_Work order:_ Check each line of the material. Copy those containing "trace".

_Supplied entries:_

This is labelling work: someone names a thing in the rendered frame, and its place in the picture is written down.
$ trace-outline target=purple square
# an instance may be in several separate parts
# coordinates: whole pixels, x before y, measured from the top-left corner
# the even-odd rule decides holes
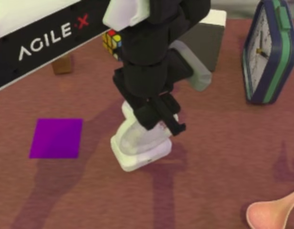
[[[78,158],[82,124],[82,119],[38,119],[29,157]]]

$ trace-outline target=clock
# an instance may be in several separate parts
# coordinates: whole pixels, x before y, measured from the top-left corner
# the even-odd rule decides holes
[[[261,0],[242,54],[247,101],[274,103],[293,67],[294,25],[288,3]]]

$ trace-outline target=red letter x
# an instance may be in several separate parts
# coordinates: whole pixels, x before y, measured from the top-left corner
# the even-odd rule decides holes
[[[82,29],[82,27],[83,27],[84,25],[89,25],[89,23],[86,21],[87,18],[88,18],[88,14],[87,14],[87,13],[84,15],[83,18],[78,17],[78,21],[80,22],[79,29]]]

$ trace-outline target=rubik's cube
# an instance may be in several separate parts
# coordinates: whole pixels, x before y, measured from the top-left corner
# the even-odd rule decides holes
[[[118,50],[122,45],[121,36],[114,30],[109,30],[102,35],[102,44],[106,50],[112,54],[116,60],[121,61]]]

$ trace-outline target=brown table surface
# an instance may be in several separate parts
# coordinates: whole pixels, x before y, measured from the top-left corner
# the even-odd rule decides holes
[[[249,26],[227,22],[212,85],[177,85],[188,130],[167,158],[132,173],[110,149],[120,63],[100,39],[74,52],[74,73],[48,65],[1,91],[0,229],[244,229],[248,204],[292,192],[294,71],[275,105],[247,105],[239,56]],[[84,118],[78,159],[28,158],[42,117]]]

_Written answer:_
$ trace-outline target=purple square
$ trace-outline target=clock
$ trace-outline target=red letter x
$ trace-outline target=rubik's cube
$ trace-outline target=brown table surface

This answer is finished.